The relationship between ring-type dedicated breast PET and immune microenvironment in early breast cancer.

Abstract

18F-fluorodeoxyglucose (FDG) uptake on positron emission tomography (PET) is related to the biological parameters and prognosis of breast cancer. However, whether whole-body PET (WBPET) and dedicated breast PET (DbPET) can reflect the tumor microenvironment is unclear. This study investigated the relationship between stromal tumor-infiltrating lymphocytes (TILs) and maximum standardized uptake value (SUVmax) in WBPET and DbPET. A total of 125 invasive breast cancers underwent WBPET and ring-type DbPET and resected specimens were pathologically assessed.

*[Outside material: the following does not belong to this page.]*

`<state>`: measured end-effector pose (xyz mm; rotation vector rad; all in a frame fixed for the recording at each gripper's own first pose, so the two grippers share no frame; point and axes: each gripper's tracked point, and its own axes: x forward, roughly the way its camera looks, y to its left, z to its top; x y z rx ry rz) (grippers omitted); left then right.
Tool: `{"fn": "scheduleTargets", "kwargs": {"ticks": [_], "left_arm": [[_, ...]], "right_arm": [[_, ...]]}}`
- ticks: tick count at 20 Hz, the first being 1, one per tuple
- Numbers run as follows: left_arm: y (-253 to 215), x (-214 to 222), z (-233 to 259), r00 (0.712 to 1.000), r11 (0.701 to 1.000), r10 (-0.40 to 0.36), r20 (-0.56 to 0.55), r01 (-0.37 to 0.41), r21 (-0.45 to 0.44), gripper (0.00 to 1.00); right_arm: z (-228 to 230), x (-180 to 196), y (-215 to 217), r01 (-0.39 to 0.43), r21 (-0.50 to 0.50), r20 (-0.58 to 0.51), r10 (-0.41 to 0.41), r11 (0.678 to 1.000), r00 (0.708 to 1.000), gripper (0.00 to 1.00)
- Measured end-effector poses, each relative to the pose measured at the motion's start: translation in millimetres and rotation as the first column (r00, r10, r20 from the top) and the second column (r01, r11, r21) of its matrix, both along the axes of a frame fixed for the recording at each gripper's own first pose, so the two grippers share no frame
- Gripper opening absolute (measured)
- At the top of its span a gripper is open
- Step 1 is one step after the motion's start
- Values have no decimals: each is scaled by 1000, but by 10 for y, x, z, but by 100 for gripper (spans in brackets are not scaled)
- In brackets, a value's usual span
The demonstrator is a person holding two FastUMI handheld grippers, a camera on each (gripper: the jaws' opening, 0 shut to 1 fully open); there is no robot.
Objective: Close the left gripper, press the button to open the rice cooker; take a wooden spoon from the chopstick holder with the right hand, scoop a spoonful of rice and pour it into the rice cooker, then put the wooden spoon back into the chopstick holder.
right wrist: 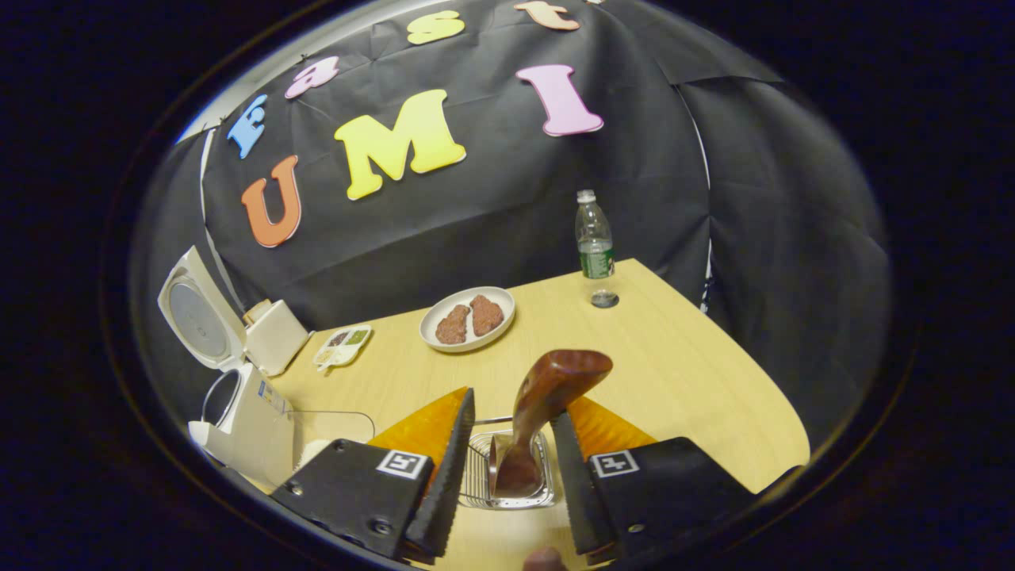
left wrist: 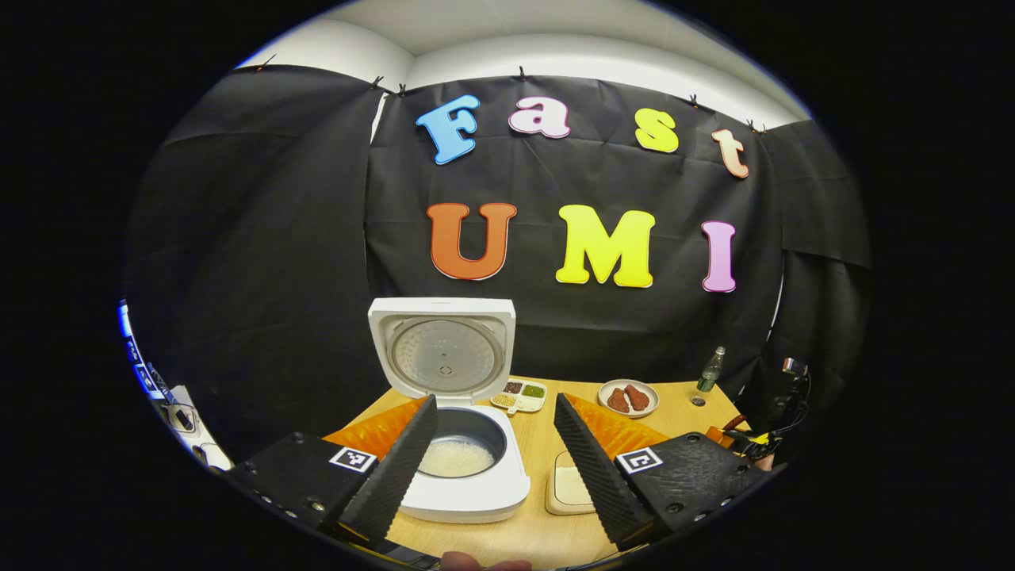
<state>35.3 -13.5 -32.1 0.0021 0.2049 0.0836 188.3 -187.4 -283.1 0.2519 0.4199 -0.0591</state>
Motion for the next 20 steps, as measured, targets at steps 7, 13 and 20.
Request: {"fn": "scheduleTargets", "kwargs": {"ticks": [7,13,20], "left_arm": [[44,254,229,996,999,-39,74,40,-18,95],[422,810,539,993,999,-13,116,8,40,94],[750,1640,783,993,999,9,117,-14,42,94]], "right_arm": [[842,-290,-188,53,-113,124,-39,992,991,84],[1593,-662,34,60,-174,220,-20,983,975,100],[2170,-1076,250,116,-176,299,-59,978,952,100]]}}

The impact of SUVmax on the tumor biological parameters and TILs was retrospectively evaluated. SUVmax was classified as high and low relative to the median values (WBPET-SUVmax: 2.2 and DbPET-SUVmax: 6.0). SUVmax correlated with tumor size, nuclear grade, Ki-67 labeling index, and TILs in both WBPET and DbPET (all p < 0.001). In multiple linear regression analysis, tumor size, Ki-67 labeling index, and TILs predicted SUVmax in WBPET and DbPET. The cutoff values of tumor size, Ki-67 labeling index, and TILs predicting high SUVmax were 20mm, 20%, and 20%, respectively. In multivariate analysis, the predictive factors for high SUVmax were tumor size and Ki-67 labeling index for WBPET and tumor size and TILs for DbPET. High SUVmax in DbPET was related to high numbers of TILs after propensity score matching analysis; however, WBPET was not (p = 0.007 and p = 0.624, respectively). Both SUVmax values in WBPET and DbPET predicted TIL concentration of the primary breast cancer. In DbPET, SUVmax represented the immune microenvironment after adjusting for tumor biological factors.